BEGIN Recorded information
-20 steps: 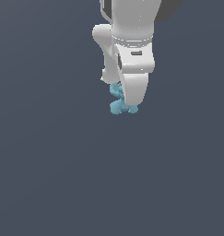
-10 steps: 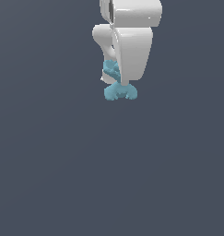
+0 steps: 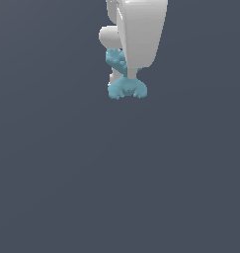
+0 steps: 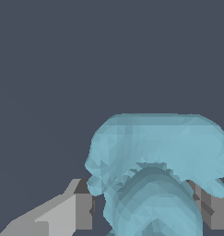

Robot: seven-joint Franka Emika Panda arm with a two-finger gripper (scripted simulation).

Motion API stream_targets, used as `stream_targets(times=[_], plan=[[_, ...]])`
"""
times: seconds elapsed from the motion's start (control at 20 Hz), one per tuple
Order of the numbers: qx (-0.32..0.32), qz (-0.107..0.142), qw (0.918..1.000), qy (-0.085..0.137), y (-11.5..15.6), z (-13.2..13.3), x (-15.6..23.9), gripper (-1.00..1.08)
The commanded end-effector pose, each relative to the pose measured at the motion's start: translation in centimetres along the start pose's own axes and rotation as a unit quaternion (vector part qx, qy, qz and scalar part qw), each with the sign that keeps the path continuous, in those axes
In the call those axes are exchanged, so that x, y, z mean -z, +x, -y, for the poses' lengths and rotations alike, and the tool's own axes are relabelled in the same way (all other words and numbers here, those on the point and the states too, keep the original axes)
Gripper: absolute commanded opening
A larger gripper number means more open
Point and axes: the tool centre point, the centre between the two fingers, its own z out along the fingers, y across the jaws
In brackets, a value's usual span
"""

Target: Pick up the object and move it to a goal position.

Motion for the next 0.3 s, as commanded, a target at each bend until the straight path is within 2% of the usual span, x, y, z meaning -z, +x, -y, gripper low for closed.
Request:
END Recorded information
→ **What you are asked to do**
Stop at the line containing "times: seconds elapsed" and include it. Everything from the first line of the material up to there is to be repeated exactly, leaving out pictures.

→ **Response area**
-20 steps: 
-10 steps: 
+0 steps: 
+0 steps: 

Robot: seven-joint Franka Emika Panda arm with a two-finger gripper (scripted simulation).

Motion API stream_targets, used as `stream_targets(times=[_], plan=[[_, ...]])`
"""
times: seconds elapsed from the motion's start (control at 20 Hz), one per tuple

The exercise has been answered, and the work is done.